### Data
-*-
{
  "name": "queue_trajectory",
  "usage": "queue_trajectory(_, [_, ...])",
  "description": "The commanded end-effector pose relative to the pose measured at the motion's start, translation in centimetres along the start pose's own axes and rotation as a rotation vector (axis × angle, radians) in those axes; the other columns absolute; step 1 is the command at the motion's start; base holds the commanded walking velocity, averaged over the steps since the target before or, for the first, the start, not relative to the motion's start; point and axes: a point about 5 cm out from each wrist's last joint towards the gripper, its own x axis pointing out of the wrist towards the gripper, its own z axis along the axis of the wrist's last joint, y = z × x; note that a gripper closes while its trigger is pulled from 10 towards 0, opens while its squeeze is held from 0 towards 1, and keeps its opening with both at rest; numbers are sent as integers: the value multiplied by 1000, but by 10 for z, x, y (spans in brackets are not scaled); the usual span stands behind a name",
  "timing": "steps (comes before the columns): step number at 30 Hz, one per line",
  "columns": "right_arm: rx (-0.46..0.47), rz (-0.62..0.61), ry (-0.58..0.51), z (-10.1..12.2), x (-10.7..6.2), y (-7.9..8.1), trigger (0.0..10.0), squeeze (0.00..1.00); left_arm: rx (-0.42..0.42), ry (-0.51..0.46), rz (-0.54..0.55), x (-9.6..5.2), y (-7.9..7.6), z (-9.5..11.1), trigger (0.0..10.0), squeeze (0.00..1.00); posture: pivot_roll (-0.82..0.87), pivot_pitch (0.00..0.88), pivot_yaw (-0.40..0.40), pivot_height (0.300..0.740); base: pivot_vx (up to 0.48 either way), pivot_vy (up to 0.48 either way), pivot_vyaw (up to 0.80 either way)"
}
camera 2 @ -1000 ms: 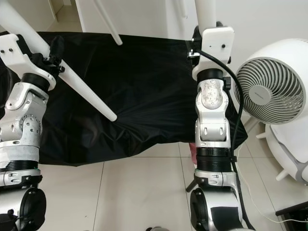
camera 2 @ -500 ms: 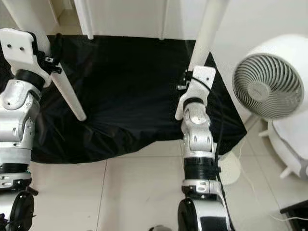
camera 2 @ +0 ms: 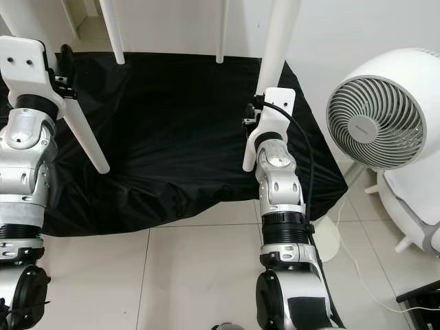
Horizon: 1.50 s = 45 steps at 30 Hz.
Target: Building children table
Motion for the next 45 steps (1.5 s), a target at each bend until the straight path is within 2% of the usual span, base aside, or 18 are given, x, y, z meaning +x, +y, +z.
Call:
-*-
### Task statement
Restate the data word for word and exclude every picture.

### Problem solution
{
  "name": "queue_trajectory",
  "usage": "queue_trajectory(_, [_, ...])",
  "description": "The commanded end-effector pose relative to the pose measured at the motion's start, translation in centimetres along the start pose's own axes and rotation as a rotation vector (axis × angle, radians) in those axes; the other columns absolute; step 1 is the command at the motion's start; base holds the commanded walking velocity, averaged over the steps since the target before or, for the first, the start, not relative to the motion's start; point and axes: a point about 5 cm out from each wrist's last joint towards the gripper, its own x axis pointing out of the wrist towards the gripper, its own z axis along the axis of the wrist's last joint, y = z × x; note that a gripper closes while its trigger is pulled from 10 towards 0, opens while its squeeze is held from 0 towards 1, and keeps its opening with both at rest; numbers are sent as integers: the value multiplied by 1000, but by 10 for z, x, y (spans in brackets are not scaled); the usual span stands behind a name",
  "timing": "steps (comes before the columns): step number at 30 Hz, one per line",
  "columns": "right_arm: rx (-0.46..0.47), rz (-0.62..0.61), ry (-0.58..0.51), z (-10.1..12.2), x (-10.7..6.2), y (-7.9..8.1), trigger (0.0..10.0), squeeze (0.00..1.00); left_arm: rx (-0.42..0.42), ry (-0.51..0.46), rz (-0.54..0.55), x (-9.6..5.2), y (-7.9..7.6), z (-9.5..11.1), trigger (0.0..10.0), squeeze (0.00..1.00); posture: pivot_roll (-0.82..0.87), pivot_pitch (0.00..0.88), pivot_yaw (-0.40..0.40), pivot_height (0.300..0.740); base: pivot_vx (up to 0.48 either way), pivot_vy (up to 0.48 either way), pivot_vyaw (up to 0.80 either way)"
}
camera 2 @ -1000 ms: 
camera 2 @ -500 ms: 
camera 2 @ +0 ms: 
Horizon: 1.50 s = 45 steps at 30 Hz.
Target: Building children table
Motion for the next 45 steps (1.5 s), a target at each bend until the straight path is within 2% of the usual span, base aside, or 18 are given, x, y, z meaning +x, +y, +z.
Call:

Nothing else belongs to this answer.